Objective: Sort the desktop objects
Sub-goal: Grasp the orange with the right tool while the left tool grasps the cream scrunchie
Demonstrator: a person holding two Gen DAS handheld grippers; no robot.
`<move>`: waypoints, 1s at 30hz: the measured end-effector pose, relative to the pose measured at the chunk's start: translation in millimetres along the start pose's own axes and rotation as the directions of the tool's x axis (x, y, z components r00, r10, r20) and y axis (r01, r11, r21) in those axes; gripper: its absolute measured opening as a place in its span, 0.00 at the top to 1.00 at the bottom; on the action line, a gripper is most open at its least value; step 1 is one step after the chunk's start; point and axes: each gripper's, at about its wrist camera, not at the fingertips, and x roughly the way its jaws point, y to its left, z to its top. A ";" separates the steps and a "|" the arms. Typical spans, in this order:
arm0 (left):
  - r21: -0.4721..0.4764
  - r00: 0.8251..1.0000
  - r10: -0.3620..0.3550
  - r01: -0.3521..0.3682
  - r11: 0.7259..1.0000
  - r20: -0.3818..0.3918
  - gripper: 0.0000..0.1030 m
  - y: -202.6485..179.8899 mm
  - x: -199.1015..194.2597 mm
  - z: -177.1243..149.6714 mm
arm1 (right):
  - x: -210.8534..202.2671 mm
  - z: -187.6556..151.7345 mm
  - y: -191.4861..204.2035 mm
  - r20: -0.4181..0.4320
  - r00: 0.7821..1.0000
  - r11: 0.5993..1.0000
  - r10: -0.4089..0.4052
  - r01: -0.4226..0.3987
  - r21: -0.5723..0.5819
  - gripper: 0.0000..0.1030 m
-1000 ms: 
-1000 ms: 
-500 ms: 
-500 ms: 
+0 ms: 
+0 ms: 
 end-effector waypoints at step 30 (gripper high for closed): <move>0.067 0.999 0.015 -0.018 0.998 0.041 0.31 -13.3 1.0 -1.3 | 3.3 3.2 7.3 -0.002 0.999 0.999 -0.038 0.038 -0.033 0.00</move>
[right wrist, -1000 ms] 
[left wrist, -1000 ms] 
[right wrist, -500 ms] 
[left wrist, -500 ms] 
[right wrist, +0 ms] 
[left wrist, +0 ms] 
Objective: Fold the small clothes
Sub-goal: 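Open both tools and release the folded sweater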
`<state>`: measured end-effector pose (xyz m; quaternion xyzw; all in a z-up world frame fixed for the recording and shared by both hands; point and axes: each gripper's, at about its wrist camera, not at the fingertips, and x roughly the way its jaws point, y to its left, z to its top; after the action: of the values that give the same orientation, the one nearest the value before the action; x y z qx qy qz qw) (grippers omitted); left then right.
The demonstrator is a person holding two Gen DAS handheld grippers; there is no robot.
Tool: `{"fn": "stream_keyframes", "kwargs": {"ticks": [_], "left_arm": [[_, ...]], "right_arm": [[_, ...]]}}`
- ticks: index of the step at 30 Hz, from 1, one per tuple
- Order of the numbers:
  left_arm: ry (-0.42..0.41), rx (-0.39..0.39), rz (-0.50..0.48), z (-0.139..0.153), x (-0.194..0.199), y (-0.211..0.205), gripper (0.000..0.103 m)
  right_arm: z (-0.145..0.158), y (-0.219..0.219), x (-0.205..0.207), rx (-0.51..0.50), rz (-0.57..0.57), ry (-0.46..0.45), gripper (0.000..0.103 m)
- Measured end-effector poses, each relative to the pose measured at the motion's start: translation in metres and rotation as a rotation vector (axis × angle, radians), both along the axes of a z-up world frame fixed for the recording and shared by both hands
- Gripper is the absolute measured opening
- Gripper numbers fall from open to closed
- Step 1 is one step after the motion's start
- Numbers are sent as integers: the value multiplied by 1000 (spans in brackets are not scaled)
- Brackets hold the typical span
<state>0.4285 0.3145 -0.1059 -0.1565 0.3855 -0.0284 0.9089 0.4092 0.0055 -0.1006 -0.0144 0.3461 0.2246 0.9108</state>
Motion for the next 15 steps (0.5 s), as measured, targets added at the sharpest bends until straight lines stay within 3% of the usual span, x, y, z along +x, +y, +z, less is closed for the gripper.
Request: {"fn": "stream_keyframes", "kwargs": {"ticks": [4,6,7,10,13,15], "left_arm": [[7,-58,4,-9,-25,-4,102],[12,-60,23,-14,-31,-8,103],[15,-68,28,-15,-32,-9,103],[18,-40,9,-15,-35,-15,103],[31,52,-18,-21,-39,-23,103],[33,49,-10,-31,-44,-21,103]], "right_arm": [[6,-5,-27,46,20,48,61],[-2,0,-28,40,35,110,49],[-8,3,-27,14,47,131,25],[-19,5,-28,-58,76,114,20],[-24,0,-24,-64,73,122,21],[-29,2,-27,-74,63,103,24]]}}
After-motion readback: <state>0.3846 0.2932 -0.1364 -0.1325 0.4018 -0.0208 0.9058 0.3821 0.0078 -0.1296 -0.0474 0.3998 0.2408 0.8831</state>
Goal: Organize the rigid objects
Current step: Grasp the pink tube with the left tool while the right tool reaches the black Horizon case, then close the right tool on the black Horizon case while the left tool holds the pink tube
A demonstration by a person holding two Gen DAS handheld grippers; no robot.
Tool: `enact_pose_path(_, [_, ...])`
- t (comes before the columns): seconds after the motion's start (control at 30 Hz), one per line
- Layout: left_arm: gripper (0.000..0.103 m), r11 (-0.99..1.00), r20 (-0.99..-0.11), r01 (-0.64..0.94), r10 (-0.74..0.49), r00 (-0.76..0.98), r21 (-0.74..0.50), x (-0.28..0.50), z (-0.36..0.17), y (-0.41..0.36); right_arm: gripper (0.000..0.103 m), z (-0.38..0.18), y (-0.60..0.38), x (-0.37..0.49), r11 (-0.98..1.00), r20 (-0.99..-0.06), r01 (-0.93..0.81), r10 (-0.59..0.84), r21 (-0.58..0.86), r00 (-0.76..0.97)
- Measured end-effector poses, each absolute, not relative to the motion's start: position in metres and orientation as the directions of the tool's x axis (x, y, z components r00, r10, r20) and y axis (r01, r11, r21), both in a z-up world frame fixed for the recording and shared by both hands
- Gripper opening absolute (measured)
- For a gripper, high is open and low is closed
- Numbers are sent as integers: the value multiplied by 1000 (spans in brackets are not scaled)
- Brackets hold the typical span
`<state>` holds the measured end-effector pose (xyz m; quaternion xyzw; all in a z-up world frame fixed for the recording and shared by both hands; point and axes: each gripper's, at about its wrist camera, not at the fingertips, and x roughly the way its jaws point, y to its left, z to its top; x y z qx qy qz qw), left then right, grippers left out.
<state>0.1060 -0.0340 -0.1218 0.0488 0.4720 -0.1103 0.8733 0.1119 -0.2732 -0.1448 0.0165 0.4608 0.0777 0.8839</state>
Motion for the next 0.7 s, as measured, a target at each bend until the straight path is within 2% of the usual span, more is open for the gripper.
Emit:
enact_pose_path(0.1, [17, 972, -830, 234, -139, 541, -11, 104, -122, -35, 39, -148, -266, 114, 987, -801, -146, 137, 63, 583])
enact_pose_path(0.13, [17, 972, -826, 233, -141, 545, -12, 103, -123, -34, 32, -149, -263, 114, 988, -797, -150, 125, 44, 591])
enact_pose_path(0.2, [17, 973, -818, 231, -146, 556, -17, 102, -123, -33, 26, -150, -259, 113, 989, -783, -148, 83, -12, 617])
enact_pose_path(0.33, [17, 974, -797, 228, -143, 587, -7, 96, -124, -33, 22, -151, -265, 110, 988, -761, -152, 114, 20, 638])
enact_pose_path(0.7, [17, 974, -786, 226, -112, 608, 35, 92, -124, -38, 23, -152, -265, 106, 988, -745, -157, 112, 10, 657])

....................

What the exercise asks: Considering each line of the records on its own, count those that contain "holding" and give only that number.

Response: 3